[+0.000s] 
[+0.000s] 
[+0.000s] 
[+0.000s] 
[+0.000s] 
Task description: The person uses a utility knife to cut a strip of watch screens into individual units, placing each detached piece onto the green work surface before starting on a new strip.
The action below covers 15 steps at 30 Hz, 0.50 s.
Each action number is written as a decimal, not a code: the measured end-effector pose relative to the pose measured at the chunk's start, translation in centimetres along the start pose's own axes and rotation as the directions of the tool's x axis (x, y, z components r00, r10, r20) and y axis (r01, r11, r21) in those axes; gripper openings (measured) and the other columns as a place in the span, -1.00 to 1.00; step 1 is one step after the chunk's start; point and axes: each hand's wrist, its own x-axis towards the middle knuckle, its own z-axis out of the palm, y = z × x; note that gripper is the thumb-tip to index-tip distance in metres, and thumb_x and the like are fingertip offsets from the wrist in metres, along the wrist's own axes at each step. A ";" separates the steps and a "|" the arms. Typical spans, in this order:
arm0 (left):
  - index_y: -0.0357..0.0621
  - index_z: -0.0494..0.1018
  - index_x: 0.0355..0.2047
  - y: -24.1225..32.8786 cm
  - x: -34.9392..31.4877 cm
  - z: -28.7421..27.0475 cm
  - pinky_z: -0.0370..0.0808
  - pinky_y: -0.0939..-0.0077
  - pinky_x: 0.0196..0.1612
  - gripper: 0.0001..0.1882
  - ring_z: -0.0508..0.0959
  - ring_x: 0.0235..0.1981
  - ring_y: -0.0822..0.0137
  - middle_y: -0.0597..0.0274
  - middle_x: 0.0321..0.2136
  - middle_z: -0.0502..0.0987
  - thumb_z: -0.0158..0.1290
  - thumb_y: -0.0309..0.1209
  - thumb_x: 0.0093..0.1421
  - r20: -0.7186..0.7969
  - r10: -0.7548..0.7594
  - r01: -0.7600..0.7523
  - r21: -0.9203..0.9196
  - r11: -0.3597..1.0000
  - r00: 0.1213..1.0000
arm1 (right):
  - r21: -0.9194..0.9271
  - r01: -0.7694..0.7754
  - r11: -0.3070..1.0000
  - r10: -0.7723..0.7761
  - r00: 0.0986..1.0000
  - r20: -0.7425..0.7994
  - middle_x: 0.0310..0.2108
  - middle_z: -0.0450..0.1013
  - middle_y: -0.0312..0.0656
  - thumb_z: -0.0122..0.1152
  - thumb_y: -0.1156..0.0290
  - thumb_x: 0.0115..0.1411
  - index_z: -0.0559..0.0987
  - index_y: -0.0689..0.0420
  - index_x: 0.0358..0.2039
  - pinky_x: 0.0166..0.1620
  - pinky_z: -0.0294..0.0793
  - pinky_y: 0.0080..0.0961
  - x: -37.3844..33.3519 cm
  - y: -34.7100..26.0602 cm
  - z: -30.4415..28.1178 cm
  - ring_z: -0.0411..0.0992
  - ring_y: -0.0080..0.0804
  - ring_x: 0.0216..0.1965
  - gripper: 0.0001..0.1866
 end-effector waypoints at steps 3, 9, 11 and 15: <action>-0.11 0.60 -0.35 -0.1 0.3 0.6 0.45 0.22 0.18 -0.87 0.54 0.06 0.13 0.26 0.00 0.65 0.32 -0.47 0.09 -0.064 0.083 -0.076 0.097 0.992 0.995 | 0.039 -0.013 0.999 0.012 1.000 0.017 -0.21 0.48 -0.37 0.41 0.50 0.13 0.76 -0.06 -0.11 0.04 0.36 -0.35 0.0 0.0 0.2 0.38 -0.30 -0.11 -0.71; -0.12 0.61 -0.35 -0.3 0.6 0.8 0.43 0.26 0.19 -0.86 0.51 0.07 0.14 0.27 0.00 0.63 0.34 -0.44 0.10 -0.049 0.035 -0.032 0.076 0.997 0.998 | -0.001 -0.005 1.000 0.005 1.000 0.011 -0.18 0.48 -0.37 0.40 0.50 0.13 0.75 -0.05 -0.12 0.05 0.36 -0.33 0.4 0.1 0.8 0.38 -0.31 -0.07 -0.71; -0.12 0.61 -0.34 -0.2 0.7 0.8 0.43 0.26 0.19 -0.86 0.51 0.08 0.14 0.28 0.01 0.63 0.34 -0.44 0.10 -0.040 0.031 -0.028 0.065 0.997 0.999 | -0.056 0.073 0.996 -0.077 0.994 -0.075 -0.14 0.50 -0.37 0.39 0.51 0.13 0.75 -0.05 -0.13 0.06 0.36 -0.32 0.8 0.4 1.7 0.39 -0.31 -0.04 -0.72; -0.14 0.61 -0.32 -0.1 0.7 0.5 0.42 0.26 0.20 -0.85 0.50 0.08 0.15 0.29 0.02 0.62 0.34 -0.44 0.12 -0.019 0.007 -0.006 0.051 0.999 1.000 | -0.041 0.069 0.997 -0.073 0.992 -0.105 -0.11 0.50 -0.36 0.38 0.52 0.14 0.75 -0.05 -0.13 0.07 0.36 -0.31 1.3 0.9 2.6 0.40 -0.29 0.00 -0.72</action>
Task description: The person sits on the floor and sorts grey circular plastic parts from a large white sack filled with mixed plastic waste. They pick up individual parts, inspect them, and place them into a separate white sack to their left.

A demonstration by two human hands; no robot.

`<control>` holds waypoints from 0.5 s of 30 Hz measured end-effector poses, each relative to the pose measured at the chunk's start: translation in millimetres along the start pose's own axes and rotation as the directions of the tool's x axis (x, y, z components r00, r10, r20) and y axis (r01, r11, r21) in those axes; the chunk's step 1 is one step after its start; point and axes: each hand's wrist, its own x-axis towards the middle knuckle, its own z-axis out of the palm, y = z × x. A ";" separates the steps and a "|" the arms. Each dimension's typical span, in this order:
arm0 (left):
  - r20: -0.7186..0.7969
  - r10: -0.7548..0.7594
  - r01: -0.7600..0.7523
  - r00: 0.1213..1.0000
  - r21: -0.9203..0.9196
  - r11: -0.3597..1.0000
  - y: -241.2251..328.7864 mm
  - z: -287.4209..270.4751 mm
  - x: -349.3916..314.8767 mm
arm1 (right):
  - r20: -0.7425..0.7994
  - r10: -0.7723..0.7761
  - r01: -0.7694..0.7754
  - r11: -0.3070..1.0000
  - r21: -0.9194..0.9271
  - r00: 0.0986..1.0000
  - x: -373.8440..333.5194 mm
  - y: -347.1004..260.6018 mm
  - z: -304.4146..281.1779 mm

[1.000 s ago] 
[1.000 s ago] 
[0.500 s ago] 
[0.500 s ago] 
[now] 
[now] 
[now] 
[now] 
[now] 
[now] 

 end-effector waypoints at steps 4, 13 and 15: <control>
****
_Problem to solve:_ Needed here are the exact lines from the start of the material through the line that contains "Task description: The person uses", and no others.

_Task answer:_
[+0.000s] 
[+0.000s] 
[+0.000s] 
[+0.000s] 
[+0.000s] 
Task description: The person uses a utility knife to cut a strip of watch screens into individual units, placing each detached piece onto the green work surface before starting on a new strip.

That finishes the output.